Difficult times during the holidays: periods of friction with the Beloved Other, ghastly weather, and yet another change to the monstrous regiment of pharmaceuticals, all of which left me fatigued, frazzled, and scatterbrained. In short, I got no work done; for which I cry you mercy.
I did get one or two ideas for essais, which I intend to work on as the electrochemical state of my brain permits. One of these – strange to say, but perhaps not so strange for me – came when I was leafing through ancient back numbers of ROM, a short-lived computer magazine from 1977–78. Stay tuned for an explanation of that, if you dare.
Now there’s a cliff-hanger!
I think you mean regimen, but regiment works if you see the pills as wave after wave of rounds and ovoids.
It would be nice to put my brain in a vat for writing, while my body spend the day being repaired somewhere.

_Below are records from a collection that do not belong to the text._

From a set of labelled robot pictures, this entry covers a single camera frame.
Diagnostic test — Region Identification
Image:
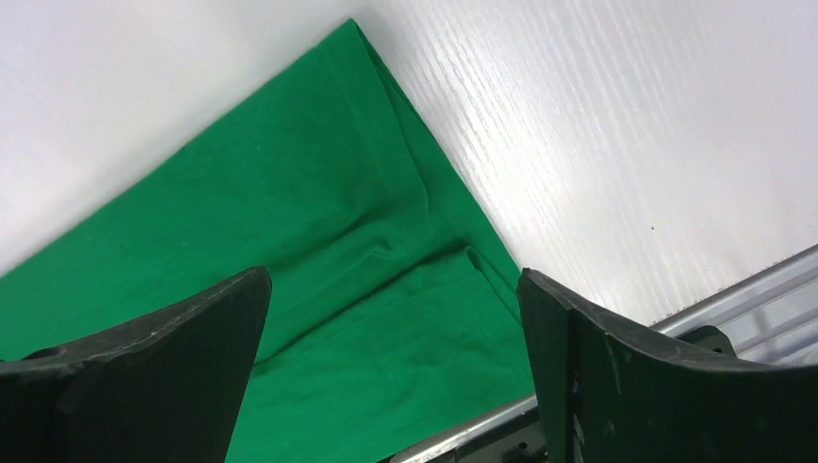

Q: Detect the green t-shirt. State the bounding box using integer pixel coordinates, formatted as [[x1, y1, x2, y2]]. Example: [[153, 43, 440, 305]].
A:
[[1, 21, 532, 462]]

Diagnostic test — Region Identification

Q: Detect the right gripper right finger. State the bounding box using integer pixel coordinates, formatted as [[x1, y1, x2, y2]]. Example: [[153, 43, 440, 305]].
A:
[[517, 269, 817, 462]]

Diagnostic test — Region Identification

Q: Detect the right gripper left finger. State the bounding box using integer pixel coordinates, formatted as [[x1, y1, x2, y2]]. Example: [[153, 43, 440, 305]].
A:
[[1, 267, 272, 462]]

No, I mean ‘monstrous regiment’ in the sense of John Knox’s ‘monstruous regiment of women’. He meant (stupidly and falsely) that for countries to be ruled by women was wrong and unnatural; whereas I mean (ruefully and probably truly) that my medications have a tendency to rule me in ways that are, maybe not wrong as such, but thoroughly unhelpful, and definitely not in the way of nature.
So that’s where the title of Terry Pratchett’s novel came from. I didn’t know. A much better title than I thought, then.